Türkiye’de tip 2 diyabet tanısıyla izlenen beş bine yakın hastayı içeren bir araştırmada hastaların sadece yüzde 10’unun normal kilolu, yüzde 90’ının fazla kilolu (yüzde 31’i fazla kilolu, yüzde 59’u obeziteli birey) olduğu ortaya kondu. Kadınlarda obezite (yüzde 70) erkeklerden (yüzde 43) daha fazla. Obeziteli bireylerde, metabolik kontrolün (hipertansiyon, kolesterol düzeyi ve HbA1) daha kötü olduğu gösterildi.
Sağlıklı beslenme, düzenli egzersiz ve kahve etkili
Şişmanlık ve aşırı şişmanlığın dünyayı ve Türkiye’yi bekleyen en büyük sorun olduğunu vurgulayan Çakaloğlu, “Karaciğer yağlanmasına karşı, toplum olarak düşük kalorili ve sağlıklı beslenmeyi (Akdeniz diyeti) ve düzenli egzersiz yapmayı hayatımızın en önemli eylemleri haline getirmeliyiz. Ek olarak günde üç kap kahve (filtre kahve, espresso veya Türk kahvesi) karaciğer hastalığı ve komplikasyonlarını önleyici olabilir. Hiperlipidemide statinler ve insülin direnci için metformin önerilen diğer ilaçlar” dedi.

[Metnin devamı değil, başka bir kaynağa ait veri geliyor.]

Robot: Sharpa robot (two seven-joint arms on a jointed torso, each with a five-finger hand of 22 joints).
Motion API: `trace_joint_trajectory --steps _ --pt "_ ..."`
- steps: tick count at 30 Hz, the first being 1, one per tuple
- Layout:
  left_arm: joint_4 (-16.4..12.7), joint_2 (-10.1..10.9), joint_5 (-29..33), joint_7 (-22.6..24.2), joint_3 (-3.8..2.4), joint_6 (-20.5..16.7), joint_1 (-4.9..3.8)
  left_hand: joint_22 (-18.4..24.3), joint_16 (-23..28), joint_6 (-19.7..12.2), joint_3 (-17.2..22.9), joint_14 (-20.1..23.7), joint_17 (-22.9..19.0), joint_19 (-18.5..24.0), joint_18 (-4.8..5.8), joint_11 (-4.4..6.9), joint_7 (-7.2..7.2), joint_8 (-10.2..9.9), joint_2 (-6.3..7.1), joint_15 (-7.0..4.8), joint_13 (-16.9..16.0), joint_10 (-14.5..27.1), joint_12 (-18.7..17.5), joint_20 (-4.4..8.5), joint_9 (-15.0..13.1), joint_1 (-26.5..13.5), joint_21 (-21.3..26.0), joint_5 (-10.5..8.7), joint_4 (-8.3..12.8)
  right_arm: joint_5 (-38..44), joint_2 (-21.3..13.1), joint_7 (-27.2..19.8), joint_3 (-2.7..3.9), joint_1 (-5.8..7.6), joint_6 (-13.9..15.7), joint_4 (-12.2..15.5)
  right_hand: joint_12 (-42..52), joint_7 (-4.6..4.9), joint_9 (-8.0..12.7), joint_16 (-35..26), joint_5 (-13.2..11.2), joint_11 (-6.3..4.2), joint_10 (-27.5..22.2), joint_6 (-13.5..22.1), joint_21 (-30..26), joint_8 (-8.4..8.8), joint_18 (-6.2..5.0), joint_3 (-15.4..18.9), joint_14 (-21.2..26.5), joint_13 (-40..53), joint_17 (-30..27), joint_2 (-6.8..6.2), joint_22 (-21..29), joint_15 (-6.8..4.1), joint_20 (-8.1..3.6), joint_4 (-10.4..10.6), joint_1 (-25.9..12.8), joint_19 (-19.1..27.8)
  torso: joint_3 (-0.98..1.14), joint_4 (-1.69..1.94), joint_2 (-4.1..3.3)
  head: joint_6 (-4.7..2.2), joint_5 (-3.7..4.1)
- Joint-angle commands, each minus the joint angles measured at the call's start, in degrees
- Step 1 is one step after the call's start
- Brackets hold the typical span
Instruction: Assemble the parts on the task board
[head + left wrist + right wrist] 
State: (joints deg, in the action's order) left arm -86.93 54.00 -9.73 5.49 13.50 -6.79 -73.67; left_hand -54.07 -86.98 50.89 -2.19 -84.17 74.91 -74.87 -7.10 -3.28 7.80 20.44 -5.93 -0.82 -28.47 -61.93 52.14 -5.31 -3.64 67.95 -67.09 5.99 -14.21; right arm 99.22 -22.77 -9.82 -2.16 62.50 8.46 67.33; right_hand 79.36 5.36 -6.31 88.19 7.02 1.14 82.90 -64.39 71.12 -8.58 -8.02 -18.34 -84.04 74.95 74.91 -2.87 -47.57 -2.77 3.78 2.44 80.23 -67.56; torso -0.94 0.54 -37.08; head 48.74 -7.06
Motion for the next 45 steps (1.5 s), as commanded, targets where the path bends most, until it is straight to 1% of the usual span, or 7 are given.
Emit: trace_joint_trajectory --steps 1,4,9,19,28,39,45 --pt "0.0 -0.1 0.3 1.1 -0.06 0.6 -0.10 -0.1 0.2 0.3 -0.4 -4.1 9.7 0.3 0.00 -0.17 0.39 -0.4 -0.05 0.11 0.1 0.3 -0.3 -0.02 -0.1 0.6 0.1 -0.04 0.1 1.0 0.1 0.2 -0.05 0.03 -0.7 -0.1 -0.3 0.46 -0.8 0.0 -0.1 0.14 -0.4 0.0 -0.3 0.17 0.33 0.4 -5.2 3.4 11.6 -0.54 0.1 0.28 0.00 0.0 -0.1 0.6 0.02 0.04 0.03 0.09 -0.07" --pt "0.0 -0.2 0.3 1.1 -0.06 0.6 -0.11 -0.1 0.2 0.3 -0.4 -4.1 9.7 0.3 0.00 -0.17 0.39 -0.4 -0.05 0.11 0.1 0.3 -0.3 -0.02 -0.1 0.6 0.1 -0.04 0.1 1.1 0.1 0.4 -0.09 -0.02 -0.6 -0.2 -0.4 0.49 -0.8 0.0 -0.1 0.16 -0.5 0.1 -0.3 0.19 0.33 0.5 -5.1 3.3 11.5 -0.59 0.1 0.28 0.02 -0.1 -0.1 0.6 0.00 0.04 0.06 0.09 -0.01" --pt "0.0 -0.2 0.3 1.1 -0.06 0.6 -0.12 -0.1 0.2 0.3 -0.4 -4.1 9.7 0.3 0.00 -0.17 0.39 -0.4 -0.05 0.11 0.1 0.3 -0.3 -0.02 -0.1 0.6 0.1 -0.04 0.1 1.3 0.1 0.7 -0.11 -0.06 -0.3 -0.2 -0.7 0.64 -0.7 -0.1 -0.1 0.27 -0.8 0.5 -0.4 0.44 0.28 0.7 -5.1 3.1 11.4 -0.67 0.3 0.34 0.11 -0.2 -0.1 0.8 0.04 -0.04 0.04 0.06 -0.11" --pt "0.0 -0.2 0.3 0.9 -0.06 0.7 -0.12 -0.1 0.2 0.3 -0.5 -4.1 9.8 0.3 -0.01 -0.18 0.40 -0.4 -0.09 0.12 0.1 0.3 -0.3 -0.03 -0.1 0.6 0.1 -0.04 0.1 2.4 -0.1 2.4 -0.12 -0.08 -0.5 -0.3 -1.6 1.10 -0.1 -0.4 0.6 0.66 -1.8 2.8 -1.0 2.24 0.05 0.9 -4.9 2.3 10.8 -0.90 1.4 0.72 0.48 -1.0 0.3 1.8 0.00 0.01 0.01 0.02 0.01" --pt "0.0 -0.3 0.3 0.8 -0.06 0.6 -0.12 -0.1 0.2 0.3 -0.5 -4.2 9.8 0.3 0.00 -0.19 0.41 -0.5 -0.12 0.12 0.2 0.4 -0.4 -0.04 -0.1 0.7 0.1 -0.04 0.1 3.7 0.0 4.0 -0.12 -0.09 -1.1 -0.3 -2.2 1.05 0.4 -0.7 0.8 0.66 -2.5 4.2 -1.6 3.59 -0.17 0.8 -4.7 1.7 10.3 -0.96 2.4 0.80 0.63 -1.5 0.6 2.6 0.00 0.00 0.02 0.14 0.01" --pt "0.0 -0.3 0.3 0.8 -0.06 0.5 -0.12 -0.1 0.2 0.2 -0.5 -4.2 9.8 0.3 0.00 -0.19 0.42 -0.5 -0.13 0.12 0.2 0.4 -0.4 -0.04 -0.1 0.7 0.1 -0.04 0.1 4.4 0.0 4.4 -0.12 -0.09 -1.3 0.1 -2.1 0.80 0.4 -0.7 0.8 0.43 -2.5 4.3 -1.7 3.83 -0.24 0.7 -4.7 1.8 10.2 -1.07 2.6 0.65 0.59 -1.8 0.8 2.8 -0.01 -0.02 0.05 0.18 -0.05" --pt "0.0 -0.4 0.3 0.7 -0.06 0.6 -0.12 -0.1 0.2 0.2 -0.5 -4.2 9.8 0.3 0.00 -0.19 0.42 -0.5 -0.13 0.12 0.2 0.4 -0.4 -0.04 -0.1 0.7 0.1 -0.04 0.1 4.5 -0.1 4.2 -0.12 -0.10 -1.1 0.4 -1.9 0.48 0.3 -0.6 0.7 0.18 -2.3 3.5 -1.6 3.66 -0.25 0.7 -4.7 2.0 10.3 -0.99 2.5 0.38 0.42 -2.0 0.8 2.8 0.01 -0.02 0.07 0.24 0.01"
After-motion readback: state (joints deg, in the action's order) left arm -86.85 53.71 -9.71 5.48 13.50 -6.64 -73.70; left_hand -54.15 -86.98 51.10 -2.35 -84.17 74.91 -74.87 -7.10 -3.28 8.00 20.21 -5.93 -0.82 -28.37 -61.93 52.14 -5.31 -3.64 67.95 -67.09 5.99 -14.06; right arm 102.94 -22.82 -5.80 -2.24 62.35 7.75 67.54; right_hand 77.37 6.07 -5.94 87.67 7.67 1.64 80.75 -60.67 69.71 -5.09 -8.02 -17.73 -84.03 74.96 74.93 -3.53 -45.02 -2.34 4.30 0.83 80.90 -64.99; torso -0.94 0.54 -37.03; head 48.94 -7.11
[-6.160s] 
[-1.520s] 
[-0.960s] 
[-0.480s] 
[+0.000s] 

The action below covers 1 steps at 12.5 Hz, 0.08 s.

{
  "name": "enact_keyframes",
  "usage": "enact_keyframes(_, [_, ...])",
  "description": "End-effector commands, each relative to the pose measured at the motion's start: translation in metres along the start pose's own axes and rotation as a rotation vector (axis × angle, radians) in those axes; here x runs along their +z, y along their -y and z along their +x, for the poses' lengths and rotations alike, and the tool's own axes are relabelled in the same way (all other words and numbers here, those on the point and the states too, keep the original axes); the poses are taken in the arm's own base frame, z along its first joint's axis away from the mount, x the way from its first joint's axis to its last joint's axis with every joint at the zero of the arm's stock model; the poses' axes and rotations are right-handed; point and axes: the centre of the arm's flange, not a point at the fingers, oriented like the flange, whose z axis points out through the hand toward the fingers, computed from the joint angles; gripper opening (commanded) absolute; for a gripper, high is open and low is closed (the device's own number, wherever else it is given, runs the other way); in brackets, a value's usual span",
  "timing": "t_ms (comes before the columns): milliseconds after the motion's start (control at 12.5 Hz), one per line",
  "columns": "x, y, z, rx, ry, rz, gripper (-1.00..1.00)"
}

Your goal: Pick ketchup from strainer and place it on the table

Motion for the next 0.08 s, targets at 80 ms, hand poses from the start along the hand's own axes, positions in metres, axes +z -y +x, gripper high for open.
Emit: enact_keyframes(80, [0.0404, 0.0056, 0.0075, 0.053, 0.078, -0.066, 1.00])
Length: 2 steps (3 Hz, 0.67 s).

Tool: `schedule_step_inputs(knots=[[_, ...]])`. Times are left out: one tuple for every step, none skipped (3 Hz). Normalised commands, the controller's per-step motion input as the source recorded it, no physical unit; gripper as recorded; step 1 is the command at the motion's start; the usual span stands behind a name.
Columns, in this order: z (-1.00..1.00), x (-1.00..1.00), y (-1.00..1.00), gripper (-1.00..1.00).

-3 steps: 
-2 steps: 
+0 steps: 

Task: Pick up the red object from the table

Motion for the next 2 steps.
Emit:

Çakaloğlu’nun verdiği bilgiye göre, NASH için denenen birçok ilaç var. Ancak etkili olanı az. En etkili olanları aynı zamanda kilo vermeyi de sağlayan ilaçlar. Yeni ilaç çalışmaları devam ediyor. En etkili tedavi hastanın kilo vermesi. Özellikle fazla kilolu ve obeziteli bireyler, kilolarının yüzde 10 kadarını verdiğinde klinik ve laboratuvar düzelme başlıyor.